Wie groß die Creepypasta-Szene ist, lässt sich schwer abschätzen. "Creepypasta-Geschichten gehören zum alten Internet", sagen die "/creepythread"-Macher, sie seien schwierig zu finden: "Natürlich stößt man bei einer Google-Suche nach 'Creepypasta' auf Archiv- und Best-of-Seiten, aber wenn man einmal alles über Slender Man  und Smile.jpg  gelesen hat, ist es nicht leicht, Anlaufstellen zu finden."

Mittlerweile widmen sich auch andere Künstler und Journalisten dem Web-Horror. Im Dezember etwa erschien im Kulturmagazin "Aeon Magazine" ein vielbeachteter Artikel zum Thema . Autor Will Wiles kam darin zu dem Schluss, dass die Creepypasta-Themen einen Einblick in die Ängste unserer Zeit liefern.

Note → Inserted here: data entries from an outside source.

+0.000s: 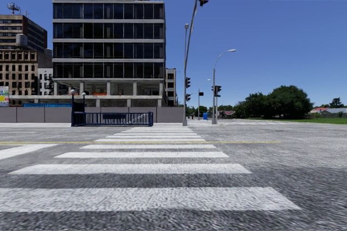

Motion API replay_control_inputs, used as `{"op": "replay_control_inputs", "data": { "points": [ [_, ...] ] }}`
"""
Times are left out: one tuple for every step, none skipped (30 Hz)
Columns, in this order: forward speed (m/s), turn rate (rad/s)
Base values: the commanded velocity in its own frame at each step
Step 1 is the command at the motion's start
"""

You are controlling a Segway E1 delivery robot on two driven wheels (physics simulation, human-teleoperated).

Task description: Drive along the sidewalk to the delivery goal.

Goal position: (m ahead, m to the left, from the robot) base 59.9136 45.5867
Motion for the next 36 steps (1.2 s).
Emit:
{"op": "replay_control_inputs", "data": {
  "points": [
    [2.00, 0.00],
    [2.00, 0.00],
    [2.00, 0.00],
    [2.00, 0.00],
    [2.00, 0.00],
    [2.00, 0.00],
    [2.00, 0.00],
    [2.00, 0.00],
    [2.00, 0.00],
    [2.00, 0.00],
    [2.00, 0.00],
    [2.00, 0.00],
    [2.00, 0.00],
    [2.00, 0.00],
    [2.00, 0.00],
    [2.00, 0.00],
    [2.00, 0.00],
    [2.00, 0.00],
    [2.00, 0.00],
    [2.00, 0.00],
    [2.00, 0.00],
    [2.00, 0.00],
    [2.00, 0.00],
    [2.00, 0.00],
    [2.00, 0.00],
    [2.00, 0.00],
    [2.00, 0.00],
    [2.00, 0.00],
    [2.00, 0.00],
    [2.00, 0.00],
    [2.00, 0.00],
    [2.00, 0.00],
    [2.00, 0.00],
    [2.00, 0.00],
    [2.00, 0.00],
    [2.00, 0.00]
  ]
}}
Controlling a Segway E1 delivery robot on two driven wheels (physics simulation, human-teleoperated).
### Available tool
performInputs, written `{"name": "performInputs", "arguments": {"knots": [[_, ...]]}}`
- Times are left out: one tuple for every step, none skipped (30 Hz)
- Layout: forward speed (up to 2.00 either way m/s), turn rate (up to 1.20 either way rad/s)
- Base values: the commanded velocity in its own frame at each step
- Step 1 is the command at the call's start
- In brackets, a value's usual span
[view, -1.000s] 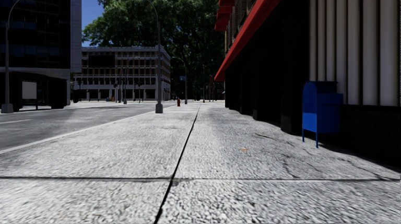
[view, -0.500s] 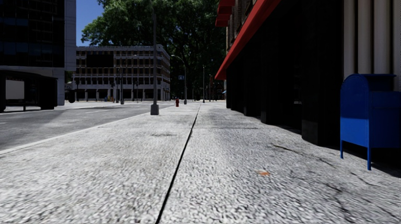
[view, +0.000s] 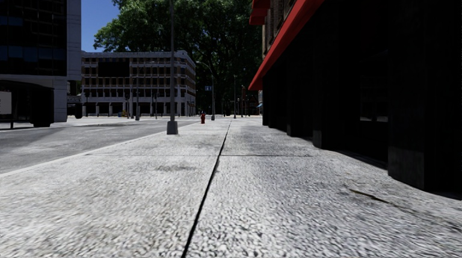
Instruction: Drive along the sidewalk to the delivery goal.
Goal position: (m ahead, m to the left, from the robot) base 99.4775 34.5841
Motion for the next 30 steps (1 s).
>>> {"name": "performInputs", "arguments": {"knots": [[2.00, 0.00], [2.00, 0.00], [2.00, 0.00], [2.00, 0.00], [2.00, 0.00], [2.00, 0.00], [2.00, 0.00], [2.00, 0.00], [2.00, 0.00], [2.00, 0.00], [2.00, 0.00], [2.00, 0.00], [2.00, 0.00], [2.00, 0.00], [2.00, 0.00], [2.00, 0.00], [2.00, 0.00], [2.00, 0.00], [2.00, 0.00], [2.00, 0.00], [2.00, 0.00], [2.00, 0.00], [2.00, 0.00], [2.00, 0.00], [2.00, 0.00], [2.00, 0.00], [2.00, 0.00], [2.00, 0.00], [2.00, 0.00], [2.00, 0.00]]}}
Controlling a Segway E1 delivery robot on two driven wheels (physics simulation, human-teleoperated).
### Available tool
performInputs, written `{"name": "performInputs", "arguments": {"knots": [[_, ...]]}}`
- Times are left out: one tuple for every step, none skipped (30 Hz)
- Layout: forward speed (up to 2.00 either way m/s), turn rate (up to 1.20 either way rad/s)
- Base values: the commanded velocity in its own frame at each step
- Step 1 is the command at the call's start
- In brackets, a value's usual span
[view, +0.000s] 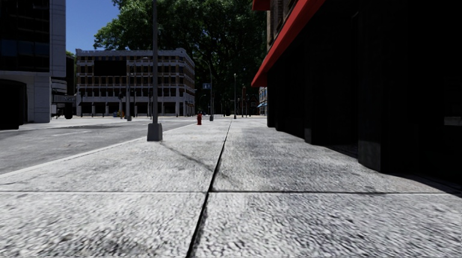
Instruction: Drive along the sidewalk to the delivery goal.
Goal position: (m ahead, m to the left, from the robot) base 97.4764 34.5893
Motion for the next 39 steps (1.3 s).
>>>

Viele der Texte spielen geschickt mit dem Medium Internet. "Ted the Caver " etwa, einer der bekanntesten Texte, zieht seine Faszination auch daraus, dass die Geschichte in Form von Blog-Einträgen erzählt wird. Und die Geschichte "Candle Cove " funktioniert in Foren, weil sie selbst im Stil einer Forendiskussion geschrieben wurde.

Eine Autorin des Blogs "io9" vertritt die These, Creepypasta sei eine Art Folklore des 21. Jahrhunderts. Die vorschriftliche, vorindustrielle Welt, "die Blütezeit der Folklore", sei in der Historie verschwunden, schreibt Annalee Newitz : "Aber im Internet haben die Creepypasta-Geschichten einige ihrer beständigsten Tropen wiedererfunden. Irgendwie ergeben Volksmärchen in unserer postindustriellen Welt wieder Sinn."